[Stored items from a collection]
* * * * *
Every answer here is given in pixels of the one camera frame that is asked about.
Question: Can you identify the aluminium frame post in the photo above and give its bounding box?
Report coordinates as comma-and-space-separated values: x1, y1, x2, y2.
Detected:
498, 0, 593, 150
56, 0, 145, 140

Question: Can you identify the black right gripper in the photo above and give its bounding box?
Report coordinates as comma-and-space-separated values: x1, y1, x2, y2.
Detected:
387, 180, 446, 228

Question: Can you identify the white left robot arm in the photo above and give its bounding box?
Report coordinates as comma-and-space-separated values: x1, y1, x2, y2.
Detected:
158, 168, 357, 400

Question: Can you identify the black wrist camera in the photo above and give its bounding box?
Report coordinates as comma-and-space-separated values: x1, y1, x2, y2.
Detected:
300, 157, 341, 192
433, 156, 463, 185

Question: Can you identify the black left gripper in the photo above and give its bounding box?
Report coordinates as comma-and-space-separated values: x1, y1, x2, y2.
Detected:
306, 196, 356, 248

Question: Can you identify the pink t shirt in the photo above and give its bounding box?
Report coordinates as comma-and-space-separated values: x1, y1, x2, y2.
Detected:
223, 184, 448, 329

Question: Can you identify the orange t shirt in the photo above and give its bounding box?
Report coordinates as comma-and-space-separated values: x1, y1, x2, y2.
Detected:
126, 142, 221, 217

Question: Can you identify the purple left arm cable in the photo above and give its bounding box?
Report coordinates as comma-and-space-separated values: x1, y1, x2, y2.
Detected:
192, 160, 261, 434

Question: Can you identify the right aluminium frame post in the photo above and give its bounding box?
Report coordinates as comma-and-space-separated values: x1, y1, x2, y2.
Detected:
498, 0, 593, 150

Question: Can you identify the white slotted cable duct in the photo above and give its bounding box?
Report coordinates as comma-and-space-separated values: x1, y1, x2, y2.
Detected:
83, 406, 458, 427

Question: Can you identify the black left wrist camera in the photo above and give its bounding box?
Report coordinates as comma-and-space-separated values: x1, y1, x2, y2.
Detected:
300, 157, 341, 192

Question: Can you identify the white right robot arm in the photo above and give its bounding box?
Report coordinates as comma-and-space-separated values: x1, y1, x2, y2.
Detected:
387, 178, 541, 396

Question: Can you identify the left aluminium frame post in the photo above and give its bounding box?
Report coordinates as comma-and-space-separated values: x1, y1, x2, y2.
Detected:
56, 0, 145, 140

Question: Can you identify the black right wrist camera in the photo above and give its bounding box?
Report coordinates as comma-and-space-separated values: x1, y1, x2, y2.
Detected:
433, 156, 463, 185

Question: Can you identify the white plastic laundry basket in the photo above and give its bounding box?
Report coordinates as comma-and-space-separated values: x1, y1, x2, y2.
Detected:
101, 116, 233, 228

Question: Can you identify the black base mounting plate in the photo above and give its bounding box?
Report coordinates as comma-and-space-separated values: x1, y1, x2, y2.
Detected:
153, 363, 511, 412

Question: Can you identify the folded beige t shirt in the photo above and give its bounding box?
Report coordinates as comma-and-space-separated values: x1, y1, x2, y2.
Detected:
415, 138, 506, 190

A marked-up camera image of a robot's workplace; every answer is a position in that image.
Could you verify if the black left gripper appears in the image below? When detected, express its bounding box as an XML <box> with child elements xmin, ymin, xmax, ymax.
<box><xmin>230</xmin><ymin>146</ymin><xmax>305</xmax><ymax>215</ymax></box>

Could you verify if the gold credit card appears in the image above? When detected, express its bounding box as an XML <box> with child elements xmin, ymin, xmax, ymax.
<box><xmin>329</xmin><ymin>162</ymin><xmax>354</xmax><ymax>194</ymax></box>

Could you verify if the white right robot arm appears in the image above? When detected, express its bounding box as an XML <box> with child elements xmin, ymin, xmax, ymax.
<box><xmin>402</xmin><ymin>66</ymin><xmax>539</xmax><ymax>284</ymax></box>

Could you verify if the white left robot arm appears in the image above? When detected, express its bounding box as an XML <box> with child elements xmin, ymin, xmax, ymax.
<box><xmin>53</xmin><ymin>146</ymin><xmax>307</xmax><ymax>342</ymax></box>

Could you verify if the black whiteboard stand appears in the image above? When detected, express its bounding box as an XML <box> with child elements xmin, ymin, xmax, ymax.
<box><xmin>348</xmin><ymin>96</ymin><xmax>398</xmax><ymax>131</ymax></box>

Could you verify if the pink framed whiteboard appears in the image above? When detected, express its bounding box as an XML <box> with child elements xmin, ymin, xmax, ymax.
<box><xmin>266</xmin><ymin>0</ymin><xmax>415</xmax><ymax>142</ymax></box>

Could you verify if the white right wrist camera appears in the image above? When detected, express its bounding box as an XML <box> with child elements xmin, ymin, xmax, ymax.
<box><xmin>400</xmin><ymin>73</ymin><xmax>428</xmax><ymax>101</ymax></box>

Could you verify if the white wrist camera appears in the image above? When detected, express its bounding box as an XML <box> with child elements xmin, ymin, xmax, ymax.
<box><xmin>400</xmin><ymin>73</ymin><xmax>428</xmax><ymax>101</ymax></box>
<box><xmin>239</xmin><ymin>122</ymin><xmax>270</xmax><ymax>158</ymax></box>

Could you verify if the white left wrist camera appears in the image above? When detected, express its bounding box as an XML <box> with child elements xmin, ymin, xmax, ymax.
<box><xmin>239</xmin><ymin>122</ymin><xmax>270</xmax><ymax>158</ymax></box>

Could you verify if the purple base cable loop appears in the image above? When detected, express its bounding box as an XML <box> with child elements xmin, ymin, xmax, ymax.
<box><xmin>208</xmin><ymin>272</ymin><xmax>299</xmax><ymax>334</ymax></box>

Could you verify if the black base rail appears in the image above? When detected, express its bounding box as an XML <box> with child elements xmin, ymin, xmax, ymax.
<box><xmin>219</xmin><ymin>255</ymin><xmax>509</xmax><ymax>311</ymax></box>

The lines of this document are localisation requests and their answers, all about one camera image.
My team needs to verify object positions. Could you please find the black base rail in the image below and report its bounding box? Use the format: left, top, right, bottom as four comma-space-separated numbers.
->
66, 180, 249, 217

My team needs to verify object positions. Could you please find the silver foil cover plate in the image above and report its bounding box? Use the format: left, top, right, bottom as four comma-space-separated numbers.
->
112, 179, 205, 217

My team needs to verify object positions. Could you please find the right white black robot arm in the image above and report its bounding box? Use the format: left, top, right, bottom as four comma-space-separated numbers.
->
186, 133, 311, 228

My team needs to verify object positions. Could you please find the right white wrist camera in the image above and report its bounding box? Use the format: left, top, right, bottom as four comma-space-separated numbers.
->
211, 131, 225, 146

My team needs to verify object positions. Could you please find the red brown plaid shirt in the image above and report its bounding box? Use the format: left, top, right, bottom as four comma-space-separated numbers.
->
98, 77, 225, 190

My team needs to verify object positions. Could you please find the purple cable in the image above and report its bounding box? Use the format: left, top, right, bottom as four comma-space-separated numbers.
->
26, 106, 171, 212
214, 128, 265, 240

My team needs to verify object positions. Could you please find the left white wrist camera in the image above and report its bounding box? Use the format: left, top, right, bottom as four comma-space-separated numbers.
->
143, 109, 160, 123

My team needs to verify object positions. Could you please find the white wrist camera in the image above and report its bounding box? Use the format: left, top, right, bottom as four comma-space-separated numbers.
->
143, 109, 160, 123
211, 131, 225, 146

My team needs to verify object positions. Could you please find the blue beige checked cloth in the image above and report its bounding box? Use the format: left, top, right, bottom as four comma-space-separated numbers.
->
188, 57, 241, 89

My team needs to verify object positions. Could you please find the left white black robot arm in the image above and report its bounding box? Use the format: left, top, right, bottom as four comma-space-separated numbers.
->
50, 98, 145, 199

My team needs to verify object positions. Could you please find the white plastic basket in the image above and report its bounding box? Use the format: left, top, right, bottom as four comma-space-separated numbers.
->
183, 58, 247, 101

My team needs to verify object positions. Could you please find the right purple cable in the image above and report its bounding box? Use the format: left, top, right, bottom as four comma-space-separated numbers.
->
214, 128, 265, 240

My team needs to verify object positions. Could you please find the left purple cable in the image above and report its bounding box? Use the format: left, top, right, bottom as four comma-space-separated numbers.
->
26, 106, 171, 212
* * * * *
> Task directions
Your answer should consist of the lines above that hold the word "post".

> Response to the task
Question: Can you identify the aluminium frame post in the photo above and give its bounding box?
Question: Can you identify the right aluminium frame post in the photo above and give its bounding box?
Question: Can you identify the left aluminium frame post in the photo above and give its bounding box?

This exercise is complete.